VOLVÍA TRAS el verano mostrando las extorsiones que pueden llegar a padecer ciertos directivos de clubes modestos cuando se oponen a las voluntades de mandatarios locales.
Para quien vaya con prisa diré que en aquel artículo se exponía la situación de un grupo de entusiastas que dirigían el club local de fútbol. Sus aspiraciones habían llegado a un punto en el que entraban en conflicto con los intereses de una fuerte empresa implantada en la localidad, y habían acudido al alcalde para que intercediera en favor de los intereses del club, que en principio son los intereses del pueblo, puesto que del pueblo surge el asociacionismo deportivo.
Pero se dieron cuenta de que al mandatario local le encartaba más la defensa de los intereses empresariales —desprovistos de razón, dicho sea de paso— que la defensa de los intereses del deporte local.
Decidieron acudir al gobierno regional, y encontraron allí que recelaban de mediar en el asunto dado que el propio ayuntamiento no iba a mover un dedo en favor de sus administrados.
Así las cosas, este grupo de directivos —todos ellos empresarios locales— se veían maniatados para acometer otro tipo de reivindicación. Descartaban cualquier movilización social pues presentían que sus negocios pagarían la osadía de desafiar al primer edil.

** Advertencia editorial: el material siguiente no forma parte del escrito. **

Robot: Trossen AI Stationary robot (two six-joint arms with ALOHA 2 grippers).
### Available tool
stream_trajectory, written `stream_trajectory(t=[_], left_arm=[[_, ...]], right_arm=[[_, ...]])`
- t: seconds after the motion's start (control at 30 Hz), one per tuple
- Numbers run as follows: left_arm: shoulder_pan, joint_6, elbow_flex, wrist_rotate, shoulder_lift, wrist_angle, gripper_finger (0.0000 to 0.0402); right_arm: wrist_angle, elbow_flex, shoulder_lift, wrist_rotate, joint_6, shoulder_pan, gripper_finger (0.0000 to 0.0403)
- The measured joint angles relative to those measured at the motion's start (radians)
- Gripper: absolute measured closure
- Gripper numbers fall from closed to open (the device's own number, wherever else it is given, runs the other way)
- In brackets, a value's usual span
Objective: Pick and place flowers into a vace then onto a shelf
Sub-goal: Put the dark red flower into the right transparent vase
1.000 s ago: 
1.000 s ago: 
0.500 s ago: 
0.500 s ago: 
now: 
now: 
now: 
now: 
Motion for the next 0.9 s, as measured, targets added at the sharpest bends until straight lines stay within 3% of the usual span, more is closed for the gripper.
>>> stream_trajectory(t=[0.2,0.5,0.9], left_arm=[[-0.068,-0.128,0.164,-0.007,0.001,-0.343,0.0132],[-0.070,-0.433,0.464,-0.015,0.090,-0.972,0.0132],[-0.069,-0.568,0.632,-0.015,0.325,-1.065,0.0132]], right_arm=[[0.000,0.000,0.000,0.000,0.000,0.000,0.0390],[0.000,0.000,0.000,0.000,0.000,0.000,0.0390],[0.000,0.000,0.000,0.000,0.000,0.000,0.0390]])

La empresa grande, conocedora del statu quo local, decidió plantear un pulso a estos empresarios locales que rigen el club. La empresa se había ganado de antemano la voluntad del alcalde —cada cual que elucubre cómo—, y no existía ningún escrúpulo por su parte para enfrentarse al pueblo.
Éste podría ser un resumen de aquel artículo, aunque creo que los matices son los que dan la salsa a este asunto.
El artículo fue escrito con toda la intención para solidarizar al lector con los directivos del club local, que veían como las fuerzas fácticas del pueblo, esas que existen pero que ni se ven ni se pueden denunciar, campan a su antojo.
Pero hay socios del club que hacen una lectura del asunto nada favorable a los directivos, aunque nadie en el pueblo duda de que a la entidad deportiva le asista la razón en sus reivindicaciones.
Como en todas las entidades deportivas legalmente constituidas en España, es menester que cada cuatro años haya elecciones a la presidencia de un club deportivo (son regímenes presidencialistas, y la junta directiva es nombrada por el presidente electo).
El actual presidente —don Manuel, el del hotel—, empresario local, había pugnado por hacerse con el control del club. Después, colocó a sus camaradas en los puestos de gobierno de la entidad. He de decir ahora que este club no es de los más modestos de la comarca, precisamente, sino que tiene serias aspiraciones de ejercer como cabecera de zona.
Esto de cabeza de zona en el fútbol tiene su importancia. La natural evolución deportiva tiende a conformar un sistema piramidal, de manera que los mejores jugadores de la comarca aspiran a jugar en el equipo que participa en la categoría más alta. En un sistema ideal, si los primera serie de la zona son absorbidos, los demás equipos son incapaces de incomodar al gallito.
Una vez en la cima de esta pirámide trófica, sólo hay que procurar mantenerse. A los clubes de primera y segunda división les es más fácil tratar con un único club en una comarca que andar ojeando jugadores por diferentes campos.
Es también más sencillo para ellos establecer convenios de colaboración con una sola entidad por comarca que con varias de ellas (que le pregunten a la Real Sociedad por el revolú que tiene encima al querer tratar a todos los equipos guipuzcoanos por igual —aunque en esta polémica se trata de deporte base—).
Así es el club objeto del artículo; bien situado y con contactos serios. De ahí que don Manuel pujara por hacerse con la presidencia, apoyado por otros empresarios que ahora se sientan con él en la junta directiva. Ya colegirán ustedes que del gobierno y representación del club acabarán derivándose ventajas y oportunidades para los empresarios más hábiles del pueblo, que ahora dirigen el club.
Y eso es lo que se les echa en cara: su falta de independencia y su falta de arrestos. Esta tropa de aprovechados eliminó a otros candidatos que ahora hubieran sido mucho más válidos para movilizar al pueblo.
Me temo que en las coplillas del próximo carnaval se va a reeditar aquello de: ¡Ay, Manolete, si no puedes torear ‘pa’ que te metes!